# Introducing ....... Pip



## DKDREAM (Sep 15, 2008)

Heres my new addition and blazes play mate. Pip hes a 8 week old Papillon They both get on so well its lovley to see Blaze so happy and Pip is loving his new home.


----------



## Guest (Jun 28, 2009)

rrrrrr Beautiful


----------



## marion..d (Nov 12, 2008)

he is gorgeous dk, bet blaze loves him too, it nice for them to have a playmate


----------



## GeordieBabe (Apr 7, 2009)

aw he's lovely


----------



## DKDREAM (Sep 15, 2008)

Thank you everyone hes a total joy


----------



## Vixie (Nov 17, 2007)

hesa gorgeous boy, amd lovely to see pics f him, glad they are getting along well, it must be lovely having him there


----------



## DKDREAM (Sep 15, 2008)

It really is hes been 100% clean still "Touch's wood lol"


----------



## PoisonGirl (Oct 24, 2008)

Awwwh, so cute!  
You need to put some pics of them together on  There aren't enough cute pics of dogs on here! 

x


----------



## suzy93074 (Sep 3, 2008)

DK he is gorgeous ! bet u are well chuffedxx


----------



## DKDREAM (Sep 15, 2008)

PoisonGirl said:


> Awwwh, so cute!
> You need to put some pics of them together on  There aren't enough cute pics of dogs on here!
> 
> x


I will do that when hes abit more settled he plays with blaze supervised each day though they get on great just i get paranoid blaze will stand on him he never does though lol


----------



## Tigerneko (Jan 2, 2009)

what a beautiful puppy! I bet he's tiny 

aww he's too cute for words LOL :blushing:


----------



## DKDREAM (Sep 15, 2008)

he is tiny he makes blaze my whippet look like a great dane lol


----------



## crazycrest (Feb 13, 2008)

How very very cute...I take it all back DK...congratulation's!
I honestly thought you would have trouble getting a pap with a whippet,
just goes to show ya xx


----------



## jsuk66 (Mar 19, 2009)

Congratulations DK. I have been so busy with my Pap that I missed your thread here. He looks so sweet


----------



## JANICE199 (Feb 1, 2008)

DKDREAM said:


> Heres my new addition and blazes play mate. Pip hes a 8 week old Papillon They both get on so well its lovley to see Blaze so happy and Pip is loving his new home.

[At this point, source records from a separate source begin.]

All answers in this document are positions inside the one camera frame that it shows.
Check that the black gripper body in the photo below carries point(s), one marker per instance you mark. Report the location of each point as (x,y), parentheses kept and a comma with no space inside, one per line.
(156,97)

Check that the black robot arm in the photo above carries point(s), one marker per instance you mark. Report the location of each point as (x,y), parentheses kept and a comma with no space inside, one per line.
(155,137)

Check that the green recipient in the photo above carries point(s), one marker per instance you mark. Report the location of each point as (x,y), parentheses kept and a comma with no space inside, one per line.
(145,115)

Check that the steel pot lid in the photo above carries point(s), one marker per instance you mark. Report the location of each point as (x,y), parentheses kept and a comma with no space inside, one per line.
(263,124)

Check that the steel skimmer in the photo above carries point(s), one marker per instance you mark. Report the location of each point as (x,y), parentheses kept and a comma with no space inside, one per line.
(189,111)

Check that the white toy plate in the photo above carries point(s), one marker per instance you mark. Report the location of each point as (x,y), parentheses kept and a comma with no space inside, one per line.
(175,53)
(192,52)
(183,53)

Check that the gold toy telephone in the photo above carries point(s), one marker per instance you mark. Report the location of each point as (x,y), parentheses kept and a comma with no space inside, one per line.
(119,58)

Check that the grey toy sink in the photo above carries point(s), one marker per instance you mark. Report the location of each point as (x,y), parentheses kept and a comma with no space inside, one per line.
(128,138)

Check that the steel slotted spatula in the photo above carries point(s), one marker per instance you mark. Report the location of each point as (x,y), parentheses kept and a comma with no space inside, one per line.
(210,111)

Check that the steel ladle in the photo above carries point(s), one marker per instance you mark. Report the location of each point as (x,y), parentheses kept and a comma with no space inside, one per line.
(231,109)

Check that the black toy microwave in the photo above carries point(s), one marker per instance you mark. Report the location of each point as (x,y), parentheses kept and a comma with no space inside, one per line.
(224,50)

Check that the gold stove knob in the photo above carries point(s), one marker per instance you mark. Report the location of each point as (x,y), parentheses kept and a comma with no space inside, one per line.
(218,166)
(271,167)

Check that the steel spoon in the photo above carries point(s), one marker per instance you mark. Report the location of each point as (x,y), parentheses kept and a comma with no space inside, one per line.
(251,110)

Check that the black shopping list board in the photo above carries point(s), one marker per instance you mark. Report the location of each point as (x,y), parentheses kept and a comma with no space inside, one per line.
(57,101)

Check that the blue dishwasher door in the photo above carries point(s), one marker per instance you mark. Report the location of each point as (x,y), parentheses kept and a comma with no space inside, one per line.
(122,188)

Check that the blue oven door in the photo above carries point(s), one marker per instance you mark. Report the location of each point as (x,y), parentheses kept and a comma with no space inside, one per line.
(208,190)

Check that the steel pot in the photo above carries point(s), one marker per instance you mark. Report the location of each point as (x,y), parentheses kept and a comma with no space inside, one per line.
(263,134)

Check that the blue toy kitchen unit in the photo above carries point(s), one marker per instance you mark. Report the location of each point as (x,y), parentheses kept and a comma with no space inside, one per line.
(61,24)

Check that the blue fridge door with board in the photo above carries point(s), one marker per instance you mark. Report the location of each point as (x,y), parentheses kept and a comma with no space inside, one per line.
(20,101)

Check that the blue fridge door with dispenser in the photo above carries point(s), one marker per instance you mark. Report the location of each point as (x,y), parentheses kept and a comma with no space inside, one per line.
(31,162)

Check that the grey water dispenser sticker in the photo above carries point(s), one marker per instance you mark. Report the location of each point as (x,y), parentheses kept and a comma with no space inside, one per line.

*Oh DK he's a darling, what a little cutie.*


----------



## scosha37 (Feb 24, 2008)

You better watch when theres a wee knock at your door DK...:001_tt2:

i will be coming to puppy nap!./..:smilewinkgrin:


He's just so sweet.. just enjoy him xxxx


----------



## Guest (Jun 29, 2009)

Awwww he's gorgeous DK!!!


----------



## sullivan (Aug 29, 2008)

Ahh bless so cute, bet your have hours of fun together. Sorry i missed you in chat but had a very early start. lol.


----------



## SeaThreePeeO (Sep 15, 2008)

So cuuuuuuuuuuute! I want one!

I'm glad Pip is settling in well at his new hone


----------



## Izzie999 (Nov 27, 2008)

Hiya DK,

Ooh he is so scrummy, I am so glad its going well for you. I can't wait for regular updates of your new baby, what do the cats think lol, he is smaller than most of them lol!

Izzie


----------



## Guest (Jun 29, 2009)

Aww, how cute!!


----------



## DKDREAM (Sep 15, 2008)

The Cats are no problem with him they just enjoy having what milk he leaves lol They are all getting on so well. Blaze and Pip have supervised play (not that blaze is nasty its just because im careful and would feel happier once Pipkin grows more.  Hes made blaze so happy I can see it in his eyes.


----------



## DKDREAM (Sep 15, 2008)

jsuk66 said:


> Congratulations DK. I have been so busy with my Pap that I missed your thread here. He looks so sweet


Oh how old is your Pap they are beautiful dogs arnt they


----------



## jsuk66 (Mar 19, 2009)

DKDREAM said:


> Oh how old is your Pap they are beautiful dogs arnt they


My Pap is 14 weeks old, yes they are very beautiful I could cuddle my Dido all day long :001_wub: but she is quite naughty too when she gets together with the Kitten, i.e. jumping on chairs and jumping down again


----------



## Fleur (Jul 19, 2008)

What a cutiepie 
Looking forward to pics of them together once they are all settled.


----------



## MADCAT (Nov 21, 2008)

Awwww he is beautiful what a little cutie :001_wub: xxx


----------



## colliemerles (Nov 2, 2007)

awww beautiful, i used to have papillons, they are great little dogs, glad he has settled in well,xx


----------



## DKDREAM (Sep 15, 2008)

colliemerles said:


> awww beautiful, i used to have papillons, they are great little dogs, glad he has settled in well,xx


Thanks  He is doing well but is a fussy eater he loves cooked meats more then puppy food, He likes chicken breast but i think its because hes so young, i will keep trying new foods


----------



## pommum (Jun 16, 2008)

DK he is stunning, you give the two of them time and little Pip will rule Blaze, and it will be Blaze you ill have to look out for not the other way round LOL, Pip may be small but they have huge hearts and like my poms think they are as big as a Great Dane and can take on the world LOL.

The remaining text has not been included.